Lenire — Bimodal Neuromodulation Treatment by Neuromod Devices

Discussion in 'Treatments' started by Tinnitus Talk, Apr 20, 2019.

    1. Tinnitus Talk
      Balanced

      Tinnitus Talk Knowledge Base

      Earlier today, Neuromod Devices announced the name of its soon to be launched tinnitus treatment: Lenire™. The device has a long history. We know that many of you have been eagerly awaiting Lenire’s arrival. But for those of you relatively new to the discussion, let us give you a recap of what has transpired so far.


      To Launch or Not to Launch?

      Here at Tinnitus Talk we have witnessed the device’s initial conception in 2011 as “MuteButton,” building up to a launch in 2015. The device was on sale for a couple of months in Dublin, before Neuromod pulled it from the market to conduct more thorough clinical studies and pursue FDA approval. Since then, the company has conducted one large scale clinical trial (TENT-A1), with a second one in progress (TENT-A2). Based on our Q&A with the company a few months ago, they seem to believe there is now enough substantiating evidence to bring the device to market, although we are still in the dark as to an exact launch date.
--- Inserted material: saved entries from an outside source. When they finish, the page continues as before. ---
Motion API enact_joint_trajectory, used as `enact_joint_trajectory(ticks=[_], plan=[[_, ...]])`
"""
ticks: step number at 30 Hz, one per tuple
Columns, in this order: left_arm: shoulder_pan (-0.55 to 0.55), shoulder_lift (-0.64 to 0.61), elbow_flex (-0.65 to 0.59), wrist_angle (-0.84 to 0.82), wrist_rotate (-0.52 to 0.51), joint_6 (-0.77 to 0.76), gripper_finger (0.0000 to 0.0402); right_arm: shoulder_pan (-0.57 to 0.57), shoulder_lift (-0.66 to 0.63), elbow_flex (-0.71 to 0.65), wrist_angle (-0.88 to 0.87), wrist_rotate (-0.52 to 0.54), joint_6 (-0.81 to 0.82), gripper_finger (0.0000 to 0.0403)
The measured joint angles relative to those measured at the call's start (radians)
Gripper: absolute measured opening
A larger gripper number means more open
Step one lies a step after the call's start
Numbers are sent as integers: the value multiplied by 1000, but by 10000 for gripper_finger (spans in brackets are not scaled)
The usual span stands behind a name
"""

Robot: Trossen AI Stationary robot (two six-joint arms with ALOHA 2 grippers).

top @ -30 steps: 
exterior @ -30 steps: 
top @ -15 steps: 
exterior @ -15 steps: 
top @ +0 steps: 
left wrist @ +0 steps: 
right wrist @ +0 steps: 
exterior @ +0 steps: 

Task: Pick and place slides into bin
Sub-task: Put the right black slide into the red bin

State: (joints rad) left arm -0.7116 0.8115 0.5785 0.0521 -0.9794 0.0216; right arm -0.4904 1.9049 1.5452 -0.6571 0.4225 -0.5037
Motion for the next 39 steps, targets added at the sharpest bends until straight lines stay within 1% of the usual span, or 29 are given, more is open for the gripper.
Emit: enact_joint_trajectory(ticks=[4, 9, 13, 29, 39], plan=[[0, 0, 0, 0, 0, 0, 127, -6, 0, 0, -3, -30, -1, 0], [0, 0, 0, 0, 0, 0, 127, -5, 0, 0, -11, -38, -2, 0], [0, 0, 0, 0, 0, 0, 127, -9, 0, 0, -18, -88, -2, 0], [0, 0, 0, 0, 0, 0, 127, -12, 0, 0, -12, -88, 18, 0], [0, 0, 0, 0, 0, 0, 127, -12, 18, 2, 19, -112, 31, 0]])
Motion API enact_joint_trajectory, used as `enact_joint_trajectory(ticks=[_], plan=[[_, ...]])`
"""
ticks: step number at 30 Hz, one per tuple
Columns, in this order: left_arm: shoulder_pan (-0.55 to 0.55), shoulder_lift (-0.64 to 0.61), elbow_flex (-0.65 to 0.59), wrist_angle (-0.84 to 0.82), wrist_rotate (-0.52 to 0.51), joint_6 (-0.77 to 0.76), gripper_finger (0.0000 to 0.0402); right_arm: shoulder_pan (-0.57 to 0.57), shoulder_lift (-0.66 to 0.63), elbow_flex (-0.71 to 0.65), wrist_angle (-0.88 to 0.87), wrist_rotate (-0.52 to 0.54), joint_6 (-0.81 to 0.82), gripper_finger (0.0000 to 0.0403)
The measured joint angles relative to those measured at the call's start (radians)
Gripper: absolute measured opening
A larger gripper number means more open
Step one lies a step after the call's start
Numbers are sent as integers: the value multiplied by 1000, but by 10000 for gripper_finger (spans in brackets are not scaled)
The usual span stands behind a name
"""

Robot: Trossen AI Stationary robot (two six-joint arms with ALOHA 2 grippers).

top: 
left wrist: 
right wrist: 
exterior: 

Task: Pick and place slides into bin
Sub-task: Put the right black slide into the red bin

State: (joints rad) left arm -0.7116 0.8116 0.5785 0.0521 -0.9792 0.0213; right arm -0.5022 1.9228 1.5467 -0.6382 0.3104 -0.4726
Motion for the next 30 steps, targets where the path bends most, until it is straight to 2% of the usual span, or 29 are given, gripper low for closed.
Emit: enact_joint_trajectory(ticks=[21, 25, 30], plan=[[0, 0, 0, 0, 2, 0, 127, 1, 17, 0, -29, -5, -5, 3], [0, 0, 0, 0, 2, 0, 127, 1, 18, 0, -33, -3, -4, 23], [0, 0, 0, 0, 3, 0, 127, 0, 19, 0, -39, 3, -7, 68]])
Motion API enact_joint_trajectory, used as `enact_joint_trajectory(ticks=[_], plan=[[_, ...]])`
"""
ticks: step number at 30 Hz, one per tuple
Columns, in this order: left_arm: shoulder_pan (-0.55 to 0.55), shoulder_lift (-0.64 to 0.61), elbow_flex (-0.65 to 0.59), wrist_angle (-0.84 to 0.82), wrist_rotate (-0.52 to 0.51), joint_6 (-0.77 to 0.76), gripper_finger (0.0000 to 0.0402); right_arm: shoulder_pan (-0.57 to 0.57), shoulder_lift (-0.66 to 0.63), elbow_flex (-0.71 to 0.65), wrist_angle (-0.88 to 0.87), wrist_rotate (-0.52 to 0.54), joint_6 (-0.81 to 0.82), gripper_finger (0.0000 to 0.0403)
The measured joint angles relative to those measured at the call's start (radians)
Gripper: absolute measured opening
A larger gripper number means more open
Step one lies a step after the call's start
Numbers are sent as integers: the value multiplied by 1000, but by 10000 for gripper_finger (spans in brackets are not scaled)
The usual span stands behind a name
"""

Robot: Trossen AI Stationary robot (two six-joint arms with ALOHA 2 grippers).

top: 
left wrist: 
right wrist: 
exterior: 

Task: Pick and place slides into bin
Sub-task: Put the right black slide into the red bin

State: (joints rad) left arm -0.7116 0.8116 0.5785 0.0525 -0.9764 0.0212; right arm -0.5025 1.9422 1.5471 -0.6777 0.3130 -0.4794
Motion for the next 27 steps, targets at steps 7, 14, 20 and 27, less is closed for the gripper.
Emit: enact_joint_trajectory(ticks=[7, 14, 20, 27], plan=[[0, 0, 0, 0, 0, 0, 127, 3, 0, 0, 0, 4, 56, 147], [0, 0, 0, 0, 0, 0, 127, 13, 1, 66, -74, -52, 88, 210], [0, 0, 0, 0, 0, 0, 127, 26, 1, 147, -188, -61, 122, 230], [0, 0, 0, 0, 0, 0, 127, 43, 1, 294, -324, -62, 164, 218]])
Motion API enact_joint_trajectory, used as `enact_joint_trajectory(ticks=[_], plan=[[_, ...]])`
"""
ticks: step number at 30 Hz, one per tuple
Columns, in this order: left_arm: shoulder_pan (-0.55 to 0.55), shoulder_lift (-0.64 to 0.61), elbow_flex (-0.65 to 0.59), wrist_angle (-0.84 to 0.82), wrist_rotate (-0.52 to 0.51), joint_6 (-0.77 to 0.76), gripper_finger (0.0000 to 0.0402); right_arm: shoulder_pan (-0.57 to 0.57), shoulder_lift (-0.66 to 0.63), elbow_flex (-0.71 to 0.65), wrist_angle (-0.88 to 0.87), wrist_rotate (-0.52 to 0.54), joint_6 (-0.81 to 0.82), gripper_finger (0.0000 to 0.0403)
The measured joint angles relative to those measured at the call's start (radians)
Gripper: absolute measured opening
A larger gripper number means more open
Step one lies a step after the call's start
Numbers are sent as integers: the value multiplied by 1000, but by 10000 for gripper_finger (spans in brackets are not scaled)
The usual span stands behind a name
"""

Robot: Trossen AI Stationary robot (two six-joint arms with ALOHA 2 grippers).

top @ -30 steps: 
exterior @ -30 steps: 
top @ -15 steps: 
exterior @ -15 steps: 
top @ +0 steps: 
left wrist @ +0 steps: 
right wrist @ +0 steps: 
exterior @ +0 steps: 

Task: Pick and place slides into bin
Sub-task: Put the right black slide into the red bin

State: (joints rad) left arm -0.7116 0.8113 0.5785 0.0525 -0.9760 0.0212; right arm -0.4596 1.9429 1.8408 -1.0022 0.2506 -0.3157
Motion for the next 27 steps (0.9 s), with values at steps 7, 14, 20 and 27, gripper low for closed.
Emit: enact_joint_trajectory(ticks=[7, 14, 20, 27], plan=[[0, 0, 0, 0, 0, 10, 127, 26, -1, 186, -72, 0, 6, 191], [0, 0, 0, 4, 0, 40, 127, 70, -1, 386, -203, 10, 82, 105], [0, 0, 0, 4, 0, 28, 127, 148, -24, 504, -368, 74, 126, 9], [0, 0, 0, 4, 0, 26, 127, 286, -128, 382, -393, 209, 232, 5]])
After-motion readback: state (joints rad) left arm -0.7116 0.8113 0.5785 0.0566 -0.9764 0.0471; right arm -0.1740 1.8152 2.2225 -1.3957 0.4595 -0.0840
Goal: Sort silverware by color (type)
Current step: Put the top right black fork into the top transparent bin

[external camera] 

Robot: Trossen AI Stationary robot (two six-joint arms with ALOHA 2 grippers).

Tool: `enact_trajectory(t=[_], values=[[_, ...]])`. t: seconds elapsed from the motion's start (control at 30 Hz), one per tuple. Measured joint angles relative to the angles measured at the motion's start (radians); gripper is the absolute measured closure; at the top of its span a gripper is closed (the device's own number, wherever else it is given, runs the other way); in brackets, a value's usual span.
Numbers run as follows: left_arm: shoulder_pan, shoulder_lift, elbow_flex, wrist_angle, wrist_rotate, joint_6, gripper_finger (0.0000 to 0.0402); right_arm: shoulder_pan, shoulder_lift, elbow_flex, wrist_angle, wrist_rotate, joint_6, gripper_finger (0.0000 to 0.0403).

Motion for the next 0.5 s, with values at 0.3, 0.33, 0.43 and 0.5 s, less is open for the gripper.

      How Does the Lenire Treatment Work?

      Lenire is based on “bimodal neuromodulation” technology. Neuromodulation is the use of electrical stimulation to modulate nervous system functionality for therapeutic benefit. Neuromodulation has been applied in different ways – and with some, but limited success – to treat tinnitus, for instance as repetitive transcranial magnetic stimulation (rTMS). With bimodal neuromodulation, two pathways are stimulated simultaneously. In the case of Lenire, this concerns auditory stimulation through sound, and somatosensory stimulation of the trigeminal nerve, through electrical pulses to the tongue.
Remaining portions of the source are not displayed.